YouTube se proyecta a 2026: creadores como estrellas y foco en IA

NewsITe
YouTube presentó su hoja de ruta hacia 2026 con un giro conceptual que marca época: para la compañía, la era del simple “contenido generado por usuarios” quedó atrás y los creadores se consolidan como los nuevos estudios y estrellas del entretenimiento global. La definición llegó en una carta abierta del CEO Neal Mohan, a la que accedió la agencia Noticias Argentinas, donde detalla cómo la plataforma piensa combinar inteligencia artificial, economía creativa y protección de menores en los próximos años.
Mohan sostuvo que “YouTube es la nueva televisión porque los creadores son el nuevo horario estelar”, al subrayar que el servicio lidera el tiempo de visualización en streaming en Estados Unidos desde hace casi tres años. En ese contexto, la empresa busca que los youtubers y productoras digitales sean considerados al mismo nivel que los grandes estudios tradicionales, incluidos los principales premios de la industria del entretenimiento.
Según el directivo, los canales más exitosos ya funcionan como auténticos estudios masivos, con equipos de producción, guionistas, editores y estrategias de distribución multiplataforma. Este fenómeno, que también se observa en América Latina y particularmente en la Argentina, redefine la forma en que las audiencias consumen noticias, entretenimiento y contenidos educativos, especialmente entre los más jóvenes.
Una economía creativa de más de 100.000 millones de dólares
El peso económico de este ecosistema digital es otro de los ejes centrales del plan. En los últimos cuatro años, YouTube distribuyó más de 100.000 millones de dólares entre creadores, artistas y compañías de medios a través de su programa de monetización y acuerdos comerciales. Para Mohan, esa cifra muestra que la plataforma ofrece “el camino más estable para ganar” dentro del universo online.
El objetivo a mediano plazo es consolidar lo que la empresa define como “la economía creativa más diversa del mundo”, donde convivan desde grandes productoras hasta proyectos individuales que encuentran nichos específicos de audiencia. En la región, esto se traduce en oportunidades de exportar contenidos en español a mercados globales, una ventaja clave para canales argentinos que ya suman millones de seguidores.

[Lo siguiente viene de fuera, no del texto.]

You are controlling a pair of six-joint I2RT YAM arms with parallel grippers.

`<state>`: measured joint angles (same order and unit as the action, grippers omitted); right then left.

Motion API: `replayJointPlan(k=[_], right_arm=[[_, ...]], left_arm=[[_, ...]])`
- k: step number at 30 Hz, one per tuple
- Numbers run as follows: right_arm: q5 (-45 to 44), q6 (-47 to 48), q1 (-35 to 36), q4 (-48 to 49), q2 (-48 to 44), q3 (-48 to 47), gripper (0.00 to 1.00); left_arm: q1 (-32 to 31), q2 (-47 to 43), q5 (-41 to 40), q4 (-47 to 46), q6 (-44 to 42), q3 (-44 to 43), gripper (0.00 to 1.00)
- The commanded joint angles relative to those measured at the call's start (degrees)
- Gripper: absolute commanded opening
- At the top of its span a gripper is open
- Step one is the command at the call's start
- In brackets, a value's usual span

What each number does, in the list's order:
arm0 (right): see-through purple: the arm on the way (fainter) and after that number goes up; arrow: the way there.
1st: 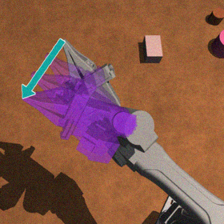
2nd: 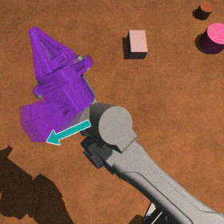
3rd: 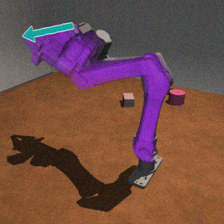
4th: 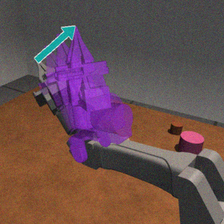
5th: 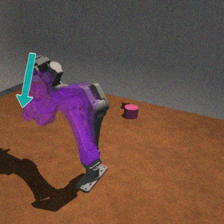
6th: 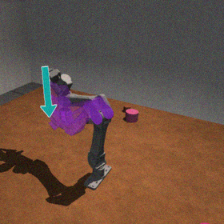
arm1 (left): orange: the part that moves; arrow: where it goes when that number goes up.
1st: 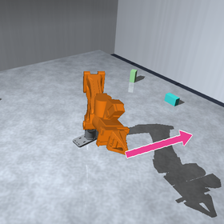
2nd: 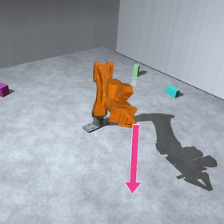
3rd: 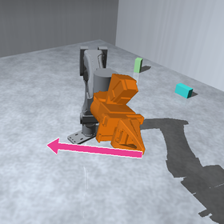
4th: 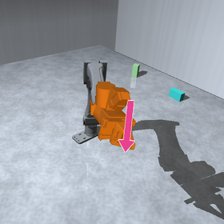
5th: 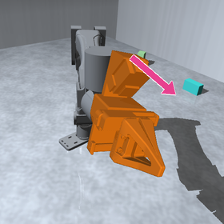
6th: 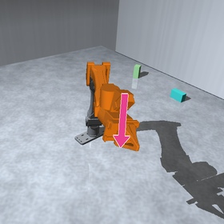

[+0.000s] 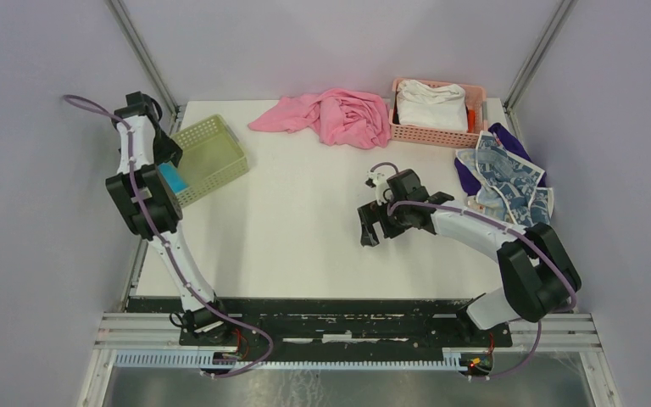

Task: Roll the towels
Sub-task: Place the towel in the bin, then pick up the towel at the corner of the board.

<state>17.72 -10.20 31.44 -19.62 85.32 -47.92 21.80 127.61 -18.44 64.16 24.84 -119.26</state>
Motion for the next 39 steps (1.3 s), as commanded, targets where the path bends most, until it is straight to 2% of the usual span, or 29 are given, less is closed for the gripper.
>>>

Inteligencia artificial: herramienta de creación, no reemplazo
Otro de los puntos sensibles de la carta es el rol de la inteligencia artificial. Mohan fue enfático al asegurar que la IA “seguirá siendo una herramienta de expresión, no un reemplazo” para los creadores humanos. Solo en diciembre, más de un millón de canales utilizaron diariamente funciones de IA de YouTube para mejorar su producción, ya sea en edición, subtitulado, ideas de contenido o herramientas experimentales.
Sin embargo, la empresa reconoce el riesgo de un aumento de videos de baja calidad generados en forma masiva. Frente a esto, YouTube anunció ajustes en sus sistemas de recomendación y en las reglas de monetización para limitar la expansión del denominado “AI slop”, término que se usa para describir al contenido genérico y poco trabajado producido por inteligencia artificial.
Seguridad y bienestar digital para niños y adolescentes
La protección de los menores aparece como otro de los pilares del plan 2026. Mohan remarcó que el objetivo es cuidar a los chicos “en el mundo digital, no del mundo digital”, es decir, acompañar su presencia inevitable en las pantallas con herramientas de control y uso responsable. Entre las novedades, se destaca una función pionera que permite a los padres fijar en cero el tiempo de visualización de Shorts, el formato de videos breves de la plataforma.
- Posibilidad de limitar o bloquear el consumo de Shorts para evitar el uso excesivo.
- Mayor control parental sobre perfiles infantiles y adolescentes.
- Ajustes en las recomendaciones de contenidos aptos para menores.
“YouTube es la nueva televisión porque los creadores son el nuevo horario estelar”, sostuvo Neal Mohan al presentar la hoja de ruta hacia 2026.
Con estas definiciones, YouTube busca posicionarse como el principal escenario para la próxima generación de creadores, al tiempo que intenta equilibrar innovación tecnológica, sustentabilidad económica y responsabilidad social. El rumbo trazado anticipa un ecosistema cada vez más profesionalizado, donde la inteligencia artificial acompañe —pero no sustituya— el talento humano que sostiene a la plataforma.